Der mittlere Follow-up hatte dabei 6,5 Jahre betragen. Im Falle kolorektaler Karzinome betrug die Risikoreduzierung sogar 74 Prozent. Den Autoren zufolge eröffnen diese Zahlen die Option, ASS in die Therapie bestimmter Krebsarten einzuführen.

Die Harvard-Mediziner Andrew Chan und Nancy Cook aus Boston können sich in ihrem Kommentar zu den aktuellen Ergebnissen dennoch nicht entschließen, den Routineeinsatz von ASS in der Krebsprävention zu befürworten.
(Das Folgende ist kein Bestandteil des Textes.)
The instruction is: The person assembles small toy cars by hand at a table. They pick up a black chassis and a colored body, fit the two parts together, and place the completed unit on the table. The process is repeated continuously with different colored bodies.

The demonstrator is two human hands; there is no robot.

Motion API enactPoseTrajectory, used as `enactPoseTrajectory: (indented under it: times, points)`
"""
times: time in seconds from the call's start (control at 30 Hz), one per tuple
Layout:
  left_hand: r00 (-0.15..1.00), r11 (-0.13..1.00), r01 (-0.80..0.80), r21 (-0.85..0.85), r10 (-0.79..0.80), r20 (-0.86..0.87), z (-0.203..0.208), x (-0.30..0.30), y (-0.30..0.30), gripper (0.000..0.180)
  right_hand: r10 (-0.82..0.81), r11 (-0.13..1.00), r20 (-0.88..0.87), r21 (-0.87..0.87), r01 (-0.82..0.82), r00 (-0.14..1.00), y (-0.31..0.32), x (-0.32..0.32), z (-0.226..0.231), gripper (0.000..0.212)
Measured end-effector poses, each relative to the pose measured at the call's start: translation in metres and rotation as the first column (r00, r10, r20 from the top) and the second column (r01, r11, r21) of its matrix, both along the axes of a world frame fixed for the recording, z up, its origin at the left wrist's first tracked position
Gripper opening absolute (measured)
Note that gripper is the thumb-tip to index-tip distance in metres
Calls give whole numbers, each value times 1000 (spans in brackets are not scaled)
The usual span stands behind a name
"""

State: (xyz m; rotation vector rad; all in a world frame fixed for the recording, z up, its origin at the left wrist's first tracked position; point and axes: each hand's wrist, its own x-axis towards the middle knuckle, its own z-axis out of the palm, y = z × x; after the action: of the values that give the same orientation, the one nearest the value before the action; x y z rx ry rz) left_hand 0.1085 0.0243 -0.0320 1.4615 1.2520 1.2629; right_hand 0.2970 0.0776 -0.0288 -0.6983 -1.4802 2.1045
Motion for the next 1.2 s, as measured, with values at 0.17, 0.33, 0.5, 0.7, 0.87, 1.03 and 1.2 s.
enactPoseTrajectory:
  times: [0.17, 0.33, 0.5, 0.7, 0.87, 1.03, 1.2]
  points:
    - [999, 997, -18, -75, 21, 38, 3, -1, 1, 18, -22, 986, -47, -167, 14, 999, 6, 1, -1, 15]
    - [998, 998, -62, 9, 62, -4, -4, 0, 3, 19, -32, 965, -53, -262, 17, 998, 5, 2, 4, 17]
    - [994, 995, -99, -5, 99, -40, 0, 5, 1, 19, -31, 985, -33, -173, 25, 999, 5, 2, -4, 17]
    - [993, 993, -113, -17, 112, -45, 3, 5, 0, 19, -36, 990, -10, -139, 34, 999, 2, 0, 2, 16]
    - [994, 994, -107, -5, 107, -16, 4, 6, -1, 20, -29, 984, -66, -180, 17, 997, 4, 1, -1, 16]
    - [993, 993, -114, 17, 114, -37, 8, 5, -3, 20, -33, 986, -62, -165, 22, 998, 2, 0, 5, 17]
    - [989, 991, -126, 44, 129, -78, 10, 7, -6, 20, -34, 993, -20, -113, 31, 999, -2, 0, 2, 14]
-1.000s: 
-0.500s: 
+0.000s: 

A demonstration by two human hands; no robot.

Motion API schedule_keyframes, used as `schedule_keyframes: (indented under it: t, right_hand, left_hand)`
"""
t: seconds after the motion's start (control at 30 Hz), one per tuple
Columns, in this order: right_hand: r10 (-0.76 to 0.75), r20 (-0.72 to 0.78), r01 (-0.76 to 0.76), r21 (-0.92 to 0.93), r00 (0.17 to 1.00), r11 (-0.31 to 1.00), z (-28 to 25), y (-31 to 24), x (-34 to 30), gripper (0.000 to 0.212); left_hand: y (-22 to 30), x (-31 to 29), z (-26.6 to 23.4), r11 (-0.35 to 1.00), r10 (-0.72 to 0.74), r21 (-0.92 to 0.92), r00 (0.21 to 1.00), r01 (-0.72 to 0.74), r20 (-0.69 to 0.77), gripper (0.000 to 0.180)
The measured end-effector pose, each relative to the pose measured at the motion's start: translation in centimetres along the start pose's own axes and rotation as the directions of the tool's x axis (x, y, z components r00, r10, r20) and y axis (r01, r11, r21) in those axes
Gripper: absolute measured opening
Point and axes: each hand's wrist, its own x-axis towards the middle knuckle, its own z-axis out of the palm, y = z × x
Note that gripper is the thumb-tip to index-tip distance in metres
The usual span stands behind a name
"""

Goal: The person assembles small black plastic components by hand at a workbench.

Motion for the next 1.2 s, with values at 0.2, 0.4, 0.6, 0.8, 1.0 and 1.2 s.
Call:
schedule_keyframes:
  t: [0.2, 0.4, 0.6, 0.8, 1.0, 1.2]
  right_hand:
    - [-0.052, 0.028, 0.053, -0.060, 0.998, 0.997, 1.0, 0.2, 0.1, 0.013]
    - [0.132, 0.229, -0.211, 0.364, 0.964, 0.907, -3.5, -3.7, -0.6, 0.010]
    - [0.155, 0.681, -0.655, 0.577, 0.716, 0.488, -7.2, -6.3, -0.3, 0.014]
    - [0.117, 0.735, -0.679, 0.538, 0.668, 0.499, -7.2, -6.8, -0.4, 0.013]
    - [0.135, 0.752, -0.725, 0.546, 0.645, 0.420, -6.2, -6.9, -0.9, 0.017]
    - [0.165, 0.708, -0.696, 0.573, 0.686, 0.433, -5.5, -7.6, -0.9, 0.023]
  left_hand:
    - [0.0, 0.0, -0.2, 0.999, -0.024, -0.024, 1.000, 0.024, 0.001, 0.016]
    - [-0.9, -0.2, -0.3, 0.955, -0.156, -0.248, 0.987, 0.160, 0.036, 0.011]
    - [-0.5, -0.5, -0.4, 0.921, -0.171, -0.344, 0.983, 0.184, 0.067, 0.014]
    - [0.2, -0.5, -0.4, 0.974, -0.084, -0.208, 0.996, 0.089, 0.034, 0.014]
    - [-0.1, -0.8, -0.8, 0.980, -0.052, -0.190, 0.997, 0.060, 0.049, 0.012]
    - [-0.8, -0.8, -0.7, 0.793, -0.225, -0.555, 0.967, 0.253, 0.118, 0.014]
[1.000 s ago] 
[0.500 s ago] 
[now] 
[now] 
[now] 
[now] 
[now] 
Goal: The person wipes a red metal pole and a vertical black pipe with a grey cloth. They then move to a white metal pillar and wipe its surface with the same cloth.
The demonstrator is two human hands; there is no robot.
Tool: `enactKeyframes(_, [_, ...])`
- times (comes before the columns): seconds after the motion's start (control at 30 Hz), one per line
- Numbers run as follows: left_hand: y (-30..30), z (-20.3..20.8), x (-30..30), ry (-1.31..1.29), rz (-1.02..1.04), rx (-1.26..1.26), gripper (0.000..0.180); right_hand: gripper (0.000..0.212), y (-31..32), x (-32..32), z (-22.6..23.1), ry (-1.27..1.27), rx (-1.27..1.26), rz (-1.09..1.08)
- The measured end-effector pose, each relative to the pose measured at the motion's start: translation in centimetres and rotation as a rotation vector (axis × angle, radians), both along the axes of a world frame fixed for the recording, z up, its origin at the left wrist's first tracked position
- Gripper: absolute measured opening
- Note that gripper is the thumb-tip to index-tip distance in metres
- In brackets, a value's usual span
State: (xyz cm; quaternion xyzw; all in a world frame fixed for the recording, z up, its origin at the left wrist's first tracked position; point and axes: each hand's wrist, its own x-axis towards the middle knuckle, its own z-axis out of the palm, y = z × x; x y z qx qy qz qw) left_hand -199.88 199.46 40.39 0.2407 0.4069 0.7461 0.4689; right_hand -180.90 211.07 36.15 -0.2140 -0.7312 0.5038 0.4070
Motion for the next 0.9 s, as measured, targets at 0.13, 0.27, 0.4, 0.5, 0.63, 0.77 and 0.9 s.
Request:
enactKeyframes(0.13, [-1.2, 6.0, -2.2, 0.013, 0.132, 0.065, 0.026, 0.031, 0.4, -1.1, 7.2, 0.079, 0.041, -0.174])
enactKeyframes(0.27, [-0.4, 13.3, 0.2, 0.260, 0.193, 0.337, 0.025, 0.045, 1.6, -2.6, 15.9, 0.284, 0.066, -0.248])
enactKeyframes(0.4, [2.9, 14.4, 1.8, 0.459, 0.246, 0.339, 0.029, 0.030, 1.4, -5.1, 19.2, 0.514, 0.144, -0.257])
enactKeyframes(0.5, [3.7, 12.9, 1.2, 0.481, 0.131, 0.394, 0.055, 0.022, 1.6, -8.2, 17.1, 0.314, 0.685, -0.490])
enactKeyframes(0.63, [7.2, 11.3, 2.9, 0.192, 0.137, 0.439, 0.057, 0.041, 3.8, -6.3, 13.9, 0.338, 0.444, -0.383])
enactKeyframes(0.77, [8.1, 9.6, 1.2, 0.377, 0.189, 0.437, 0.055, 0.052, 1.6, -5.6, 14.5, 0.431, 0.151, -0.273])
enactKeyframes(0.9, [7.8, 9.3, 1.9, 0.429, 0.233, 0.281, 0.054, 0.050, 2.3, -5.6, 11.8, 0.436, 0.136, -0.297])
Sie nennen drei Gründe: Erstens hätten die Women's Health Study und die Physicians' Health Study, die beiden größten Studien zur Primärprävention, keinen Nutzen von ASS für die Krebsprävention gezeigt.

ASS war hier aber nicht täglich, sondern nur jeden zweiten Tag in einer Dosis von 325 mg gegeben worden.

Zweitens müssten auch weniger ernste Komplikationen einer Dauergabe von ASS ins Kalkül gezogen werden. Und drittens fehle bisher ein Vergleich der Effekte unterschiedlicher ASS-Dosierungen innerhalb ein und derselben Studie.